Activity:
Copy out the lines of the material that include the string "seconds".

Data provided:

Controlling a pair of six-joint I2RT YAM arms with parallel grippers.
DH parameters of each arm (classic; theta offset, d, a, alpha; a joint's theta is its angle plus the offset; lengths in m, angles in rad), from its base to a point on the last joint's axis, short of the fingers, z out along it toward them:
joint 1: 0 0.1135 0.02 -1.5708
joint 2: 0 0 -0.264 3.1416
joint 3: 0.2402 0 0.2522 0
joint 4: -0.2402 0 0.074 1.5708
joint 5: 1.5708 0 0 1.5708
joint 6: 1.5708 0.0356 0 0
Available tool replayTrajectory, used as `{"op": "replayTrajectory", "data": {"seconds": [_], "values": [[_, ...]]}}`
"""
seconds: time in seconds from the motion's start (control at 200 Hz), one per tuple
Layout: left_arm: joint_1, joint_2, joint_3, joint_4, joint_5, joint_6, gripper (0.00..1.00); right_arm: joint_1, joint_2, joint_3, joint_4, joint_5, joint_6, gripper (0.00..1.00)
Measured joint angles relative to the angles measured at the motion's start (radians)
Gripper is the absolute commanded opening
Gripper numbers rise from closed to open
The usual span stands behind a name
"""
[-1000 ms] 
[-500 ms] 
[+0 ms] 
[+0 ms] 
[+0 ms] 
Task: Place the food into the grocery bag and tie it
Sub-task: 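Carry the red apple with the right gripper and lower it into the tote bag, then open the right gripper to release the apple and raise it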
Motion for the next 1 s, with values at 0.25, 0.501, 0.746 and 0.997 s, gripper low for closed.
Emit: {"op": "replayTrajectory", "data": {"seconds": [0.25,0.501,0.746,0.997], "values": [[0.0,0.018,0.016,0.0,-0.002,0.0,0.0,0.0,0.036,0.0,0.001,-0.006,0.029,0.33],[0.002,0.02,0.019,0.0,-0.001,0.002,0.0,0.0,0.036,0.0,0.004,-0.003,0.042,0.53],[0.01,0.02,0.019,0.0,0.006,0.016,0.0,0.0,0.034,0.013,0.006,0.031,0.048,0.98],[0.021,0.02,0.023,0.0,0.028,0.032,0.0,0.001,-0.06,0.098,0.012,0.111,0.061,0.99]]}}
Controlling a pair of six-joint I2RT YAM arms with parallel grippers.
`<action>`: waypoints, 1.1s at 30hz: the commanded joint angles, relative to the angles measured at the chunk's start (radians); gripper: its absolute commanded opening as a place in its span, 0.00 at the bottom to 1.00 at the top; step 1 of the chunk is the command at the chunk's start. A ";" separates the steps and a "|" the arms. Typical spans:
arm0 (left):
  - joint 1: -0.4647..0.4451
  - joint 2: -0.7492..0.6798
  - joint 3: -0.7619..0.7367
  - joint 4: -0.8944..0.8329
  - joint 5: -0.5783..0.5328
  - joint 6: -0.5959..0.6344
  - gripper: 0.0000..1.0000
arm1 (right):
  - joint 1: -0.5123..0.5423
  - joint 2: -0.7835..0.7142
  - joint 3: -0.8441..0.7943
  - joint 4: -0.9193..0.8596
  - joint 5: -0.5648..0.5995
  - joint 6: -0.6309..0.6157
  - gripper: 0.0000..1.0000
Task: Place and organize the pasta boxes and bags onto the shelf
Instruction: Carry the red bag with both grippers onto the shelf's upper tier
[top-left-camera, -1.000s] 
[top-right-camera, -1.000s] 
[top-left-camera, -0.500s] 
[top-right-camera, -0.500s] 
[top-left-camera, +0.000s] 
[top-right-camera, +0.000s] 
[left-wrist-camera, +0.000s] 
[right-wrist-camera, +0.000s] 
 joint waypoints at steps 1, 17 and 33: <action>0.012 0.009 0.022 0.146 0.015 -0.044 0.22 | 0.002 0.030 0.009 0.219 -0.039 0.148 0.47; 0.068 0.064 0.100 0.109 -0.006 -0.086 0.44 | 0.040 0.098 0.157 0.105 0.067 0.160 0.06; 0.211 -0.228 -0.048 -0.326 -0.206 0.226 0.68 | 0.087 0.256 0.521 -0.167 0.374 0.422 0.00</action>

Answer to the exercise:
Available tool replayTrajectory, used as `{"op": "replayTrajectory", "data": {"seconds": [_], "values": [[_, ...]]}}`
seconds: time in seconds from the motion's start (control at 200 Hz), one per tuple
Emit: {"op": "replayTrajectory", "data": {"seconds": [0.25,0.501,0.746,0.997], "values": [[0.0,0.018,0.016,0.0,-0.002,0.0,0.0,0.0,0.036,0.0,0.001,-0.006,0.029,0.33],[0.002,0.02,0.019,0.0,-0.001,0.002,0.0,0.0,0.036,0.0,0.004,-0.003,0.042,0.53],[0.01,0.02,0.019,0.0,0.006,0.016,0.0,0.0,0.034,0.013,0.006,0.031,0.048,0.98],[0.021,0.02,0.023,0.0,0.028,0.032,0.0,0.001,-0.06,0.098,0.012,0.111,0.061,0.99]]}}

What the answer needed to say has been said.